WHAT THE EXERCISE ASKS -> The records below need to be set down again exactly; their images stay out.

⁂

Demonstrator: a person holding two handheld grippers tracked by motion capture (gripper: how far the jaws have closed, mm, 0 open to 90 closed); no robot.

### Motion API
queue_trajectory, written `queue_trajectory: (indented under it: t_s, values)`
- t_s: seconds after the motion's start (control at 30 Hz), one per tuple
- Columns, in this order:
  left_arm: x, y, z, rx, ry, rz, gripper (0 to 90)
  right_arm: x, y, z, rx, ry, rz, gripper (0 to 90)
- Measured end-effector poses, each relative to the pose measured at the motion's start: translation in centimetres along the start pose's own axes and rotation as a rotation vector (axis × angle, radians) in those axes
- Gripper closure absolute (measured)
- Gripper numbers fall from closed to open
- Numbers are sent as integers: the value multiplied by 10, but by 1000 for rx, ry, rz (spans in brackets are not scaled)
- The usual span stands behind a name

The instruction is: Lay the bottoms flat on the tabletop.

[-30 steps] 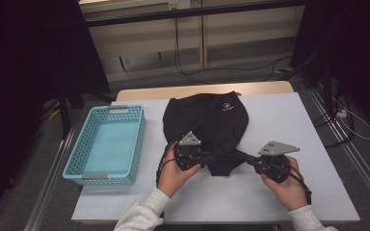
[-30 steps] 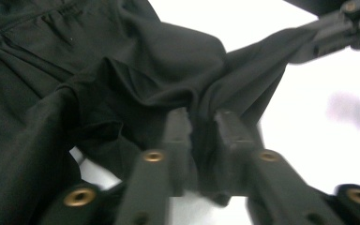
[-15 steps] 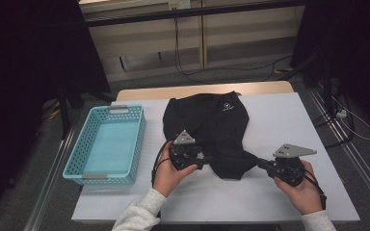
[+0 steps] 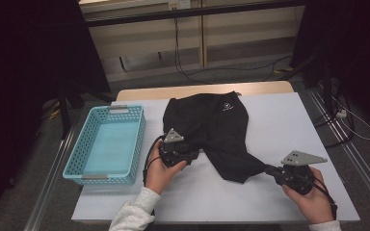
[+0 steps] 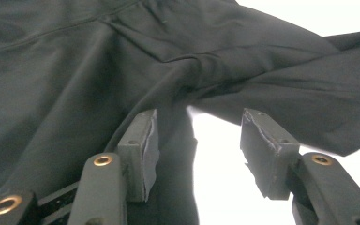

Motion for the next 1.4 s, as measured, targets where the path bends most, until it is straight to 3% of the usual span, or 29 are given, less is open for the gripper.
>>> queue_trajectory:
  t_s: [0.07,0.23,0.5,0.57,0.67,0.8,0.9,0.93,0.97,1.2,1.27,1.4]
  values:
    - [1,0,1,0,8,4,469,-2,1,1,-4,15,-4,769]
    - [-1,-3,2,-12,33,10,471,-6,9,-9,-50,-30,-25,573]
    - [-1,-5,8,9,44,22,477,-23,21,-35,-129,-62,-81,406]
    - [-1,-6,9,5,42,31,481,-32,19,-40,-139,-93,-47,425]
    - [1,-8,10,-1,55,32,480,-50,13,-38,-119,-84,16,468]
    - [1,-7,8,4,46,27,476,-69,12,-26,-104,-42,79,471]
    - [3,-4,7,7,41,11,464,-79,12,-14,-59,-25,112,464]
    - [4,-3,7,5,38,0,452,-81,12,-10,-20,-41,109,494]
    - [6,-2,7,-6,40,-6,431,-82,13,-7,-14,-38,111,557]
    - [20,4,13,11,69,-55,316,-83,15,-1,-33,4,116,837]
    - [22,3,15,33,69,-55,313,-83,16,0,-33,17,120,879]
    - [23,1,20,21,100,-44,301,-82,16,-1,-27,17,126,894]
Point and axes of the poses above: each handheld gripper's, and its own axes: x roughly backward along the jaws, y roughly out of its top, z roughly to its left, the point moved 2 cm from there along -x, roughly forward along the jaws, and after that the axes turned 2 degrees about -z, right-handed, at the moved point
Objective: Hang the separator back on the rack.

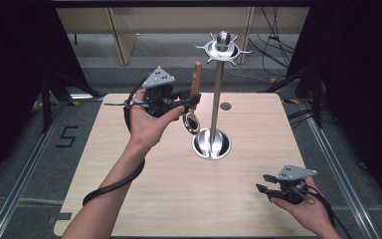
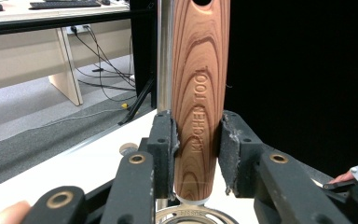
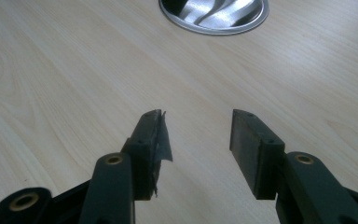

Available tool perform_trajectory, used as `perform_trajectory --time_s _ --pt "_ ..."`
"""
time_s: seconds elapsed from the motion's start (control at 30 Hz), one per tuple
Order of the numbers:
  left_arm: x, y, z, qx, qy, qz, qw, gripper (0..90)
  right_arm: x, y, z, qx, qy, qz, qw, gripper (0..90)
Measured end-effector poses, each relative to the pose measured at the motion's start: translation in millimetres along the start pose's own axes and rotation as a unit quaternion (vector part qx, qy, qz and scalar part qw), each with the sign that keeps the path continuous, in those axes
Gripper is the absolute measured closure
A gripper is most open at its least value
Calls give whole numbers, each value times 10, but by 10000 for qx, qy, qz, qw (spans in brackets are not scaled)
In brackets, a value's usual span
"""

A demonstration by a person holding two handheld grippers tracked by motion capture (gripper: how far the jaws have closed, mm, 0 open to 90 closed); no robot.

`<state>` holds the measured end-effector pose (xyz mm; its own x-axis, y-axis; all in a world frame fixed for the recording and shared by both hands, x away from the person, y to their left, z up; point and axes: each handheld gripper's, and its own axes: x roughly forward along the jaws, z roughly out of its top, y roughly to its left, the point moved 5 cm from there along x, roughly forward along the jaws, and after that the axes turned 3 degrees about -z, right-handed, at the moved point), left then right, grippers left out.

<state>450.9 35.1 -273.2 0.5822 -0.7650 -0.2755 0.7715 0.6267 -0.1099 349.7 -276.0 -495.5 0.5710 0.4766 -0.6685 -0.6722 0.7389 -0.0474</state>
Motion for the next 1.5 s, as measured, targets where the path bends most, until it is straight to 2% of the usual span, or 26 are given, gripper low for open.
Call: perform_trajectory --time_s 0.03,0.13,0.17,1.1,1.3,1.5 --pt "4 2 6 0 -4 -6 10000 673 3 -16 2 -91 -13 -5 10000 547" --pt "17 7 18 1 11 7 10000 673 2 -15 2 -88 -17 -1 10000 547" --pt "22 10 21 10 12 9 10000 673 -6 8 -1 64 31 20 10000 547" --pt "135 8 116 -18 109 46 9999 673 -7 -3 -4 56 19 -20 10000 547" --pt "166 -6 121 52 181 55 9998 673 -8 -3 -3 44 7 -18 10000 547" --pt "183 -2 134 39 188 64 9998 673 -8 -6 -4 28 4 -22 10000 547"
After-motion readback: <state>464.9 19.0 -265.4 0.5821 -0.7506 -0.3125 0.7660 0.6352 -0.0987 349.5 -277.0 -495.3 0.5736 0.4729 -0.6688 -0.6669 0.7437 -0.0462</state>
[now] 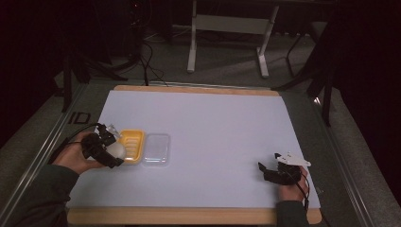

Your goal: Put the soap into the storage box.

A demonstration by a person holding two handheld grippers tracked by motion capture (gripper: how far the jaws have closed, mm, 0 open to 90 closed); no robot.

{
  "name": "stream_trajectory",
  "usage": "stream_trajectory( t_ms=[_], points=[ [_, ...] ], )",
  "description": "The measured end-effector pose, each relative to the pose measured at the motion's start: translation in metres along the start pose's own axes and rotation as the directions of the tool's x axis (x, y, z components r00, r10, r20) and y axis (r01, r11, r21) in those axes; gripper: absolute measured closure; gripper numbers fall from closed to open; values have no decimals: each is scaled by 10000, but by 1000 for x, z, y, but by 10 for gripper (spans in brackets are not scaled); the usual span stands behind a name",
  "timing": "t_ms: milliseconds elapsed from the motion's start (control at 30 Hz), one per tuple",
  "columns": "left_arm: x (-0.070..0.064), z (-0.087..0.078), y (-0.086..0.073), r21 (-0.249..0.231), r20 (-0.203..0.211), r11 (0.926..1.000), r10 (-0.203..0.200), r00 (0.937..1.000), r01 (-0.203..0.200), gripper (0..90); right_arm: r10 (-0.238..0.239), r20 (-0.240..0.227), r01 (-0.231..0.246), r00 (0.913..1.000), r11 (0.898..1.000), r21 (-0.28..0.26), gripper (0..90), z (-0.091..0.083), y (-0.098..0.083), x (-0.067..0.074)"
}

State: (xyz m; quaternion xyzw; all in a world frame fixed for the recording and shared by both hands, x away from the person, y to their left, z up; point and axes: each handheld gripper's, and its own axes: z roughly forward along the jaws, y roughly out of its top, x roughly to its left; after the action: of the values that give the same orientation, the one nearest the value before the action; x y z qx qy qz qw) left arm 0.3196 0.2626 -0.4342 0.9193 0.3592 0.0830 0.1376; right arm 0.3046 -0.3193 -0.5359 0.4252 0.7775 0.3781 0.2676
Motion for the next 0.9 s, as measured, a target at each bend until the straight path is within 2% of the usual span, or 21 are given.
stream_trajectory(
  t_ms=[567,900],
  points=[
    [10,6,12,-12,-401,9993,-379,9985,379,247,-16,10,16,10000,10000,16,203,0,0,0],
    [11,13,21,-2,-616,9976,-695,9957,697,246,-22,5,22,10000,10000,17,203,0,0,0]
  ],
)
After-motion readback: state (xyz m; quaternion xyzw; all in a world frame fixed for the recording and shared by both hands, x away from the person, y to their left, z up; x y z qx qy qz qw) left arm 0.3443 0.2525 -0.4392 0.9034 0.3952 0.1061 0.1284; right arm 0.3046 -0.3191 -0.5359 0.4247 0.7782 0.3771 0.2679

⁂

ANSWER TO THIS EXERCISE ->
Demonstrator: a person holding two handheld grippers tracked by motion capture (gripper: how far the jaws have closed, mm, 0 open to 90 closed); no robot.

### Motion API
queue_trajectory, written `queue_trajectory: (indented under it: t_s, values)`
- t_s: seconds after the motion's start (control at 30 Hz), one per tuple
- Columns, in this order:
  left_arm: x, y, z, rx, ry, rz, gripper (0 to 90)
  right_arm: x, y, z, rx, ry, rz, gripper (0 to 90)
- Measured end-effector poses, each relative to the pose measured at the motion's start: translation in centimetres along the start pose's own axes and rotation as a rotation vector (axis × angle, radians) in those axes
- Gripper closure absolute (measured)
- Gripper numbers fall from closed to open
- Numbers are sent as integers: the value multiplied by 10, but by 1000 for rx, ry, rz (spans in brackets are not scaled)
- The usual span stands behind a name

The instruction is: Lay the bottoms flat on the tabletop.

[-30 steps] 
[-30 steps] 
[-15 steps] 
[+0 steps] 
[+0 steps] 

Motion for the next 1.4 s, as measured, targets where the path bends most, until it is straight to 3% of the usual span, or 29 are given, less is open for the gripper.
>>> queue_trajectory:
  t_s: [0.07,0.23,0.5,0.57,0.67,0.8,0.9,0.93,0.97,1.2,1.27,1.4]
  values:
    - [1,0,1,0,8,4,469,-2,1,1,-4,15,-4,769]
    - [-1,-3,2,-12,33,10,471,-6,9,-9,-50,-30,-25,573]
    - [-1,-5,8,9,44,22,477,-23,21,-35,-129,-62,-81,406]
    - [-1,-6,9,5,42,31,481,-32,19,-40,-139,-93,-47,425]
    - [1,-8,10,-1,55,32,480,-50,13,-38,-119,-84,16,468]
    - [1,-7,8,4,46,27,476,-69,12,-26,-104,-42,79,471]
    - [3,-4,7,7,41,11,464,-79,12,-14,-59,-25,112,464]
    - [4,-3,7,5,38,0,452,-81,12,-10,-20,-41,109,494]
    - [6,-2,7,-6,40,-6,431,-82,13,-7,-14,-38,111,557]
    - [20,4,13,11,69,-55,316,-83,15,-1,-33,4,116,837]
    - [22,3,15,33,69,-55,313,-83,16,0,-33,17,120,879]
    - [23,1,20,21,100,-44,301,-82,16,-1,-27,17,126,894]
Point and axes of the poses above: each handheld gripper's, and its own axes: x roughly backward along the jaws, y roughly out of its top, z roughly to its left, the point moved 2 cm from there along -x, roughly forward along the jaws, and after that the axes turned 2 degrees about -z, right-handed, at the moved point
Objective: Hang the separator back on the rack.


Available tool perform_trajectory, used as `perform_trajectory --time_s _ --pt "_ ..."`
"""
time_s: seconds elapsed from the motion's start (control at 30 Hz), one per tuple
Order of the numbers:
  left_arm: x, y, z, qx, qy, qz, qw, gripper (0..90)
  right_arm: x, y, z, qx, qy, qz, qw, gripper (0..90)
Measured end-effector poses, each relative to the pose measured at the motion's start: translation in millimetres along the start pose's own axes and rotation as a unit quaternion (vector part qx, qy, qz and scalar part qw), each with the sign that keeps the path continuous, in those axes
Gripper is the absolute measured closure
A gripper is most open at its least value
Calls give whole numbers, each value times 10, but by 10000 for qx, qy, qz, qw (spans in brackets are not scaled)
In brackets, a value's usual span
"""

A demonstration by a person holding two handheld grippers tracked by motion capture (gripper: how far the jaws have closed, mm, 0 open to 90 closed); no robot.

`<state>` holds the measured end-effector pose (xyz mm; its own x-axis, y-axis; all in a world frame fixed for the recording and shared by both hands, x away from the person, y to their left, z up; point and axes: each handheld gripper's, and its own axes: x roughly forward along the jaws, z roughly out of its top, y roughly to its left, the point moved 5 cm from there along x, roughly forward along the jaws, and after that the axes turned 3 degrees about -z, right-handed, at the moved point), left then right, grippers left out.

<state>450.9 35.1 -273.2 0.5822 -0.7650 -0.2755 0.7715 0.6267 -0.1099 349.7 -276.0 -495.5 0.5710 0.4766 -0.6685 -0.6722 0.7389 -0.0474</state>
Motion for the next 1.5 s, as measured, targets where the path bends most, until it is straight to 2% of the usual span, or 26 are given, gripper low for open.
Call: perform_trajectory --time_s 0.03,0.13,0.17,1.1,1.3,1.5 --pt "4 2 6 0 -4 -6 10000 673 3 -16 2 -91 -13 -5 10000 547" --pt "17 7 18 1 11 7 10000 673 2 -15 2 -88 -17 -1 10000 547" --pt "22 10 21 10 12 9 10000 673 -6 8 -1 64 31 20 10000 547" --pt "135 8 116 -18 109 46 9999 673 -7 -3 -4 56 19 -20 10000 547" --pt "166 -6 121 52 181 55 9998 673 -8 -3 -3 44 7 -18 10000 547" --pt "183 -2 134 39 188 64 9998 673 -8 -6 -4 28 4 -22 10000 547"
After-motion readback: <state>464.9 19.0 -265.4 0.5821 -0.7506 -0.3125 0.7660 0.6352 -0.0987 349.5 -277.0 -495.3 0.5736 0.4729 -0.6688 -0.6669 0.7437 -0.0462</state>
[now] 

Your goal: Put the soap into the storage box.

A demonstration by a person holding two handheld grippers tracked by motion capture (gripper: how far the jaws have closed, mm, 0 open to 90 closed); no robot.

{
  "name": "stream_trajectory",
  "usage": "stream_trajectory( t_ms=[_], points=[ [_, ...] ], )",
  "description": "The measured end-effector pose, each relative to the pose measured at the motion's start: translation in metres along the start pose's own axes and rotation as the directions of the tool's x axis (x, y, z components r00, r10, r20) and y axis (r01, r11, r21) in those axes; gripper: absolute measured closure; gripper numbers fall from closed to open; values have no decimals: each is scaled by 10000, but by 1000 for x, z, y, but by 10 for gripper (spans in brackets are not scaled); the usual span stands behind a name",
  "timing": "t_ms: milliseconds elapsed from the motion's start (control at 30 Hz), one per tuple",
  "columns": "left_arm: x (-0.070..0.064), z (-0.087..0.078), y (-0.086..0.073), r21 (-0.249..0.231), r20 (-0.203..0.211), r11 (0.926..1.000), r10 (-0.203..0.200), r00 (0.937..1.000), r01 (-0.203..0.200), gripper (0..90); right_arm: r10 (-0.238..0.239), r20 (-0.240..0.227), r01 (-0.231..0.246), r00 (0.913..1.000), r11 (0.898..1.000), r21 (-0.28..0.26), gripper (0..90), z (-0.091..0.083), y (-0.098..0.083), x (-0.067..0.074)"
}

State: (xyz m; quaternion xyzw; all in a world frame fixed for the recording and shared by both hands, x away from the person, y to their left, z up; point and axes: each handheld gripper's, and its own axes: z roughly forward along the jaws, y roughly out of its top, x roughly to its left; after the action: of the values that give the same orientation, the one nearest the value before the action; x y z qx qy qz qw) left arm 0.3196 0.2626 -0.4342 0.9193 0.3592 0.0830 0.1376; right arm 0.3046 -0.3193 -0.5359 0.4252 0.7775 0.3781 0.2676
Motion for the next 0.9 s, as measured, a target at each bend until the straight path is within 2% of the usual span, or 21 are given.
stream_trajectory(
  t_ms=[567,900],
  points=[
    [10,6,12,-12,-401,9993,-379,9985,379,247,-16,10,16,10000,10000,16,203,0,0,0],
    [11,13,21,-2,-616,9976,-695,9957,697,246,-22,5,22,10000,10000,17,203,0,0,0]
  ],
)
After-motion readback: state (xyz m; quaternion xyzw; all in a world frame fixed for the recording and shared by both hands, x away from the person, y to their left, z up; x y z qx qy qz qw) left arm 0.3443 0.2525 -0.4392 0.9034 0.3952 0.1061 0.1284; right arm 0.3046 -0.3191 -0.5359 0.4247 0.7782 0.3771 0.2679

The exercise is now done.